*Data segment*:
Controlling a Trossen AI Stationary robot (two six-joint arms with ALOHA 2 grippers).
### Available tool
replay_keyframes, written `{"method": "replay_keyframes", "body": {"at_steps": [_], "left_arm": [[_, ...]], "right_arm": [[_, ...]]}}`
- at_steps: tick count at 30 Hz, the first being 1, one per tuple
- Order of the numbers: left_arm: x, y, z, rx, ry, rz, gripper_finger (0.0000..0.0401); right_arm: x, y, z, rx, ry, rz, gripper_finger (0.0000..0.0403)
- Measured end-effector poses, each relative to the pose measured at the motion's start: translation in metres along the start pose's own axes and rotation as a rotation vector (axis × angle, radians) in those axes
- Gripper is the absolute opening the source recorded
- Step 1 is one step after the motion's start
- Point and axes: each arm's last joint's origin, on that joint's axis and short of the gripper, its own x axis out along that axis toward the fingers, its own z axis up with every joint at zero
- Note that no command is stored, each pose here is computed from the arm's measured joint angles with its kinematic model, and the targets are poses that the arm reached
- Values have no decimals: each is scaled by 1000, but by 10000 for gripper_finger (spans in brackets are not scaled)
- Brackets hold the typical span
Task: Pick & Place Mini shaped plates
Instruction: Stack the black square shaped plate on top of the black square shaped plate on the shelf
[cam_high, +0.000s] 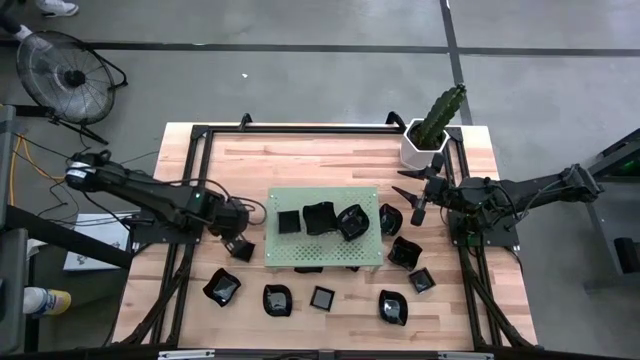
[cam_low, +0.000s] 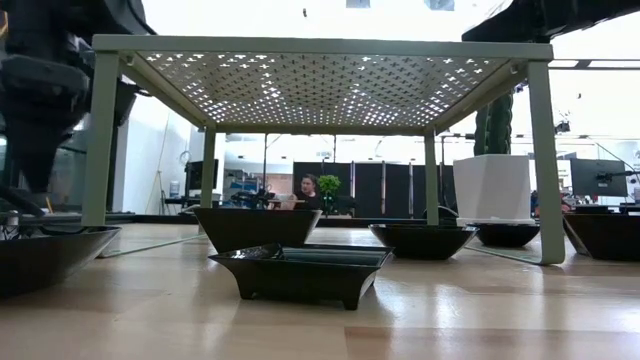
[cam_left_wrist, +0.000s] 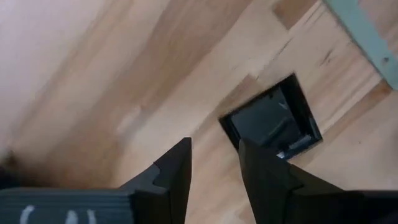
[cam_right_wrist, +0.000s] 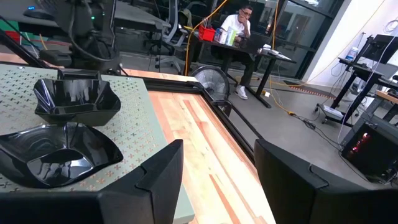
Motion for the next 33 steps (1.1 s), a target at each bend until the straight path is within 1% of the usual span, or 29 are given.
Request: {"method": "replay_keyframes", "body": {"at_steps": [5,10,14,20,33], "left_arm": [[5,-6,-11,-107,40,43,131],[14,-17,-13,-167,41,37,131],[20,-24,-10,-167,30,20,131],[27,-24,-10,-191,51,76,131],[36,-26,-9,-216,71,120,131]], "right_arm": [[0,0,0,0,0,0,193],[0,0,0,0,0,0,193],[0,0,0,0,0,0,193],[0,0,0,0,0,0,193],[0,0,0,0,0,0,193]]}}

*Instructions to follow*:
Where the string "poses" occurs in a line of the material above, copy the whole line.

*Task output*:
- Measured end-effector poses, each relative to the pose measured at the motion's start: translation in metres along the start pose's own axes and rotation as a rotation vector (axis × angle, radians) in those axes
- Note that no command is stored, each pose here is computed from the arm's measured joint angles with its kinematic model, and the targets are poses that the arm reached

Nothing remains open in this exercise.